Machinomics: January 2014

Friday, January 31, 2014

Some sad goodbies :-(

I am sadly taking out several blogs from my read list at the right...

Our teacher (by his book) Larry Wasserman decided to stop writing on his blog. There, he mentioned that sparse regressors, being as useful as they are, have a infinite risk in a region near zero, which could be of no practical consequence for most applications but may be too dangerous for some cutting edge applications (precision robotics, high frequency trading...). He left the door open for a comeback, we certainly hope so!

mathbabe (Cathy O'Neil). She writes a lot and I was finding her blog posts a little bit confusing for and many of them not in line with what I want to read or show in my blog, even though I support some of her views and agree on her reasons to short Facebook, which in turn coincide with a recent Princeton application of an empidemology model to social networks.

Peekaboo (Andreas Müller), seems to have left his blog aside and moved on. He has very interesting material there, though.

Monday, January 27, 2014

Strongly typed external data sources language integration in F#

I have read something that I bot like and consider important: Data sources integration in the language.

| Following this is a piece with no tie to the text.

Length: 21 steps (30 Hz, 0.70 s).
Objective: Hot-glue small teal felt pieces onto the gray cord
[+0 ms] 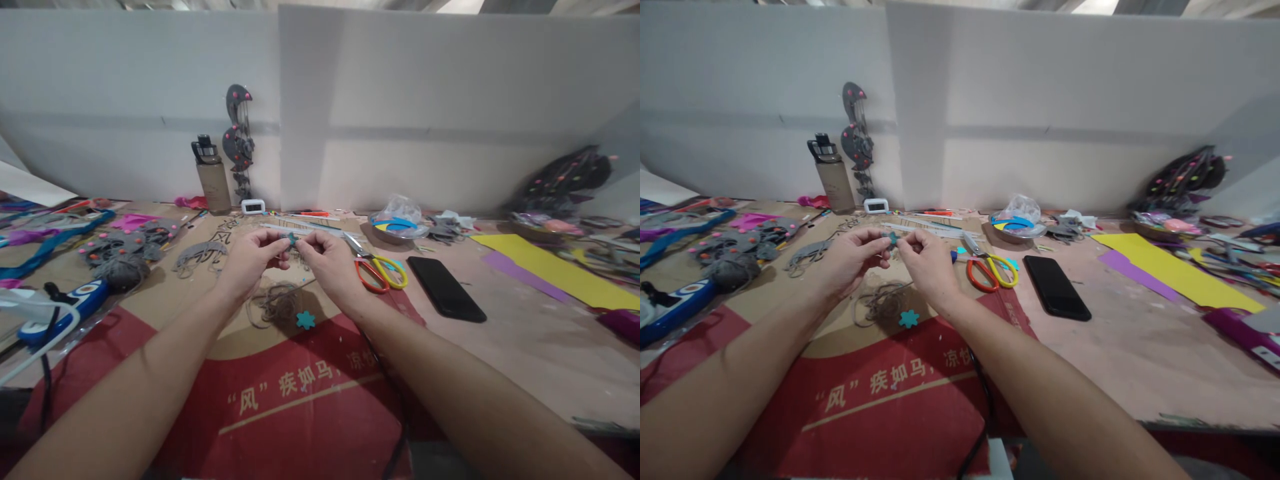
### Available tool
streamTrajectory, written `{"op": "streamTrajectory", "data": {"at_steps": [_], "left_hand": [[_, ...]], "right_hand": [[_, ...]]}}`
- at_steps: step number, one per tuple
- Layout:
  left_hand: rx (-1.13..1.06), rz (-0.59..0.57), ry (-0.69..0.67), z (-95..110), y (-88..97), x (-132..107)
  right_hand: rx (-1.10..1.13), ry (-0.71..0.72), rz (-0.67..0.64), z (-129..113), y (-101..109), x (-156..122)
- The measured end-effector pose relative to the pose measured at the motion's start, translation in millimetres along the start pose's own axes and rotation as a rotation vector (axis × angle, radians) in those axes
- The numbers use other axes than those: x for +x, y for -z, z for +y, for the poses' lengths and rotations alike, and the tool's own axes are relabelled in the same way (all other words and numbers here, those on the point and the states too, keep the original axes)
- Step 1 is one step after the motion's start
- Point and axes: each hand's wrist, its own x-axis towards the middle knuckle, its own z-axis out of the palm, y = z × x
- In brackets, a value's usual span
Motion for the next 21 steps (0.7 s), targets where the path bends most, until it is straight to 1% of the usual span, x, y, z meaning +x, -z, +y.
{"op": "streamTrajectory", "data": {"at_steps": [4,11,16,21], "left_hand": [[0.032,0.012,-0.006,0.1,-1.1,0.0],[0.111,0.028,-0.041,-3.0,0.4,0.4],[0.147,0.049,-0.052,-1.7,-1.1,-1.0],[0.17,0.057,-0.05,-0.8,-1.9,-1.5]], "right_hand": [[-0.045,0.021,0.014,0.8,0.1,-0.2],[-0.19,0.07,0.044,-2.8,-0.7,-1.1],[-0.226,0.091,0.048,-5.1,-1.8,-1.6],[-0.274,0.123,0.096,-3.1,-3.0,-1.1]]}}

I like it because it is a really interesting feature in the sense that data is integrated into the language just like control flow, for example, quoting the paper by Syme et al. (see below), we may use

let data = Samples.DataStore.Freebase.FreebaseData.GetDataContext()
data.Sports.Baseball.Coaching_Positions

Even when specifying the route to te database Coaching_Positions, the IDE itself will show us all options as it finds them, much like code completion with language keywords and loaded types.

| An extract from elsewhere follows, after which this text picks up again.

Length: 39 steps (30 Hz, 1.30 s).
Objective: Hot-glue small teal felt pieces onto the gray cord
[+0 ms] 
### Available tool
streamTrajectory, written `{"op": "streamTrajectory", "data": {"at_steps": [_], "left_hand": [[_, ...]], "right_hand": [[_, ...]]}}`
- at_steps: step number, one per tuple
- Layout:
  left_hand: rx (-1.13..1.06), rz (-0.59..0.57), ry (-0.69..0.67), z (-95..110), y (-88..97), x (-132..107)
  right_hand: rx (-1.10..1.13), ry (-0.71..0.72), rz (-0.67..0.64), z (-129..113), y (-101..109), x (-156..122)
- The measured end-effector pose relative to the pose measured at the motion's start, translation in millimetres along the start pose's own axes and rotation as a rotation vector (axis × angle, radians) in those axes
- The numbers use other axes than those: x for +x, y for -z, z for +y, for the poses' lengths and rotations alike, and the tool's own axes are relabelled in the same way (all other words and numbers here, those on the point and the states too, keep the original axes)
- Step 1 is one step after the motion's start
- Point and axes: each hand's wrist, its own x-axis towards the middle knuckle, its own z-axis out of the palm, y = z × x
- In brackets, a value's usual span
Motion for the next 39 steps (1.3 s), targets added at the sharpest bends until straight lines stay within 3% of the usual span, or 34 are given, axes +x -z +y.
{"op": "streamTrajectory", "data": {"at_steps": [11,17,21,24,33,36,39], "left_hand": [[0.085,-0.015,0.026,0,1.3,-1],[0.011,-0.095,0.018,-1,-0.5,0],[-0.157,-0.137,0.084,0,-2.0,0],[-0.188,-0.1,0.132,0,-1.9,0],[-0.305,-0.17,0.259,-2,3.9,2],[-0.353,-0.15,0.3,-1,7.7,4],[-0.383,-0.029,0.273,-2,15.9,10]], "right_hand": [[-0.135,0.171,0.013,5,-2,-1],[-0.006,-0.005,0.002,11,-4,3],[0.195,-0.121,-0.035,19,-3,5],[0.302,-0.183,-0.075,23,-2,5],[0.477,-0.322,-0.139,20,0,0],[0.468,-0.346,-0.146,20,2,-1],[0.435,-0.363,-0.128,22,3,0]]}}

On the other hand, this is important because is of high value for the data scientist. Moreover, in F#, they have made it so as to scale with internet data (Big Data) and especially designed it to word from the cloud, making the model especially appealing for modern use. I hope Clojure catches up in this field and adds something of the like soon.

http://research.microsoft.com/pubs/192598/ddfp-information-rich-fp-themes-v5.pdf

Saturday, January 25, 2014

Denarius Exchange organization created on Github

Dear all,

I've transferred the Denarius' repository to an organization focused on developing the exchange. Anybody is invidted to join and contribute.

Te new address is:
https://github.com/denarius-exchange/denarius

On the technical side, a matching is implemented with hash maps now, and we get slightly more speed, but we are introducing vectors and queue operations on them, which will yield about five times more speed.

Next ahead are the connection nodes and protocols implemented on them.

Friday, January 24, 2014

Monty Hall revisited

If I tell you: There are 1K bitcoins 1 wallet that will be yours if you guess which wallet out of three is the right one, the rest containing an amount of zero bitcoins, and ask you to point out an initial selection, then showed you that, effectively, one of the remaining wallets contains zero bitcoins... and finally giving you the opportunity to change wallet. Would you change? The awnser is yes.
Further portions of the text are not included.